Novartis announces major NC expansion, 700 jobs across three Triangle sites
Swiss pharmaceutical giant Novartis has pledged to hire hundreds of additional workers in the Triangle as it aims to grow its U.S. manufacturing supply chain.
In a statement Wednesday, Gov. Josh Stein’s office announced that Novartis plans to add 700 new jobs through 2030 and invest more than $770 million across sites in Durham and Morrisville. This effort would nearly double the company’s local footprint and is being backed, in part, by North Carolina’s third economic incentive to Novartis in the past decade.
Wednesday morning, the N.C. Economic Investment Committee awarded Novartis’s gene therapy division a nearly $7.6 million incentive grant to create 380 positions between Wake and Durham counties.

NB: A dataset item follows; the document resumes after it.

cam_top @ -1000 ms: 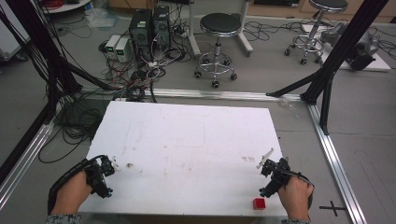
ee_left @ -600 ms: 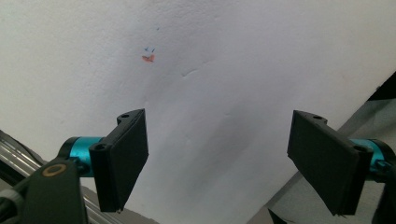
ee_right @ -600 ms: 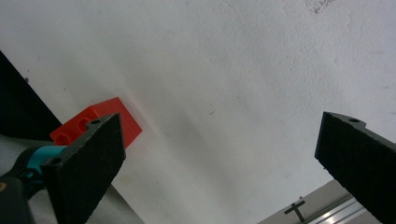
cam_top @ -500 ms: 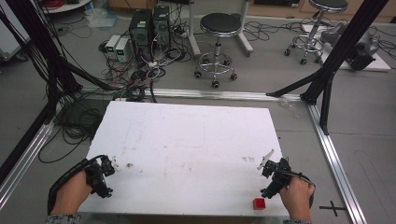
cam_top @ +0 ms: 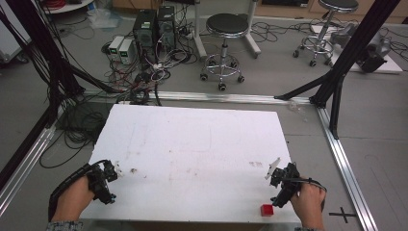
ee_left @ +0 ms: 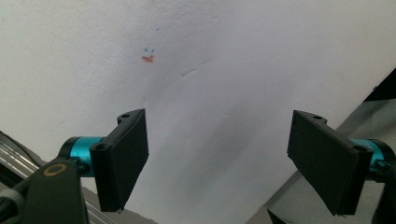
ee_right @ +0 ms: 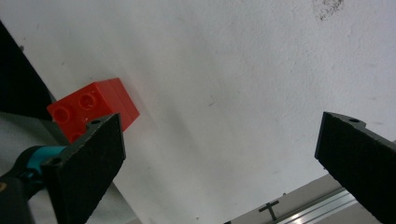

To receive incentives, the company must pay these workers a minimum average salary of $111,161.
“By building a full, end-to-end manufacturing presence in North Carolina for our broader portfolio, we are expanding our capacity to deliver medical breakthroughs,” Novartis CEO Vas Narasimhan said in a statement. “Securing a more resilient U.S. supply chain, and investing in the local communities that make our mission possible.”
Novartis will occupy more than 200,000 square feet inside the Pathway Triangle biomedical facility in Morrisville, the campus development firm King Street Properties announced Wednesday. In a statement, King Street called it “one the largest leases in the Triangle this year.”
In Durham, Novartis said it will expand its existing site and build two new facilities. Novartis chose to expand in the Triangle over a finalist site near Dallas, according to the N.C. Department of Commerce. Companies seeking North Carolina’s main incentive award, the job development investment grant, must consider alternative locations to be eligible.
Third NC incentive for Novartis
This isn’t the first state incentive Novartis has received — and not all of them have succeeded.
In May 2018, North Carolina awarded the Novartis gene therapy division (then called AveXis, later renamed Novartis Gene Therapies) a job development investment grant to build a new manufacturing center in south Durham. Through this first JDIG, which remains active, Novartis has created 198 jobs and invested $55 million at the 170,000-square-foot site off East Cornwallis Road.
Then in February 2019, North Carolina gave Novartis a second incentive to hire another 200 workers and invest an additional $60 million at the Durham location. The company said this facility began this year with 308 employees and had met the benchmarks set by both state grants. However, in April 2025, Novartis asked North Carolina to terminate its second JDIG, saying it did not expect to meet the hiring requirements of the second grant.
Novartis must first repay the state $61,500 it had received through this canceled agreement in order to be eligible for tax benefits through its new, third incentive grant, the state said.
Novartis’ Durham facility produces Zolgensma, a gene therapy treatment for spinal muscular atrophy, an inherited fatal disorder often referred to as SMA. The company said Wednesday its next Triangle expansion will focus on “a broader portfolio of pharmaceutical products.”
As of Wednesday, Novartis was the 58th largest public company in the world, with a market value above $240 billion.
The FDA defines gene therapy as “a technique that modifies a person’s genes to treat or cure disease.” In recent decades, the Triangle has developed into a hub for gene therapy treatments, through research at Duke University and UNC-Chapel Hill’s Gene Therapy Center as well as in the local presence of companies like AskBio, Tune Therapeutics and Biogen.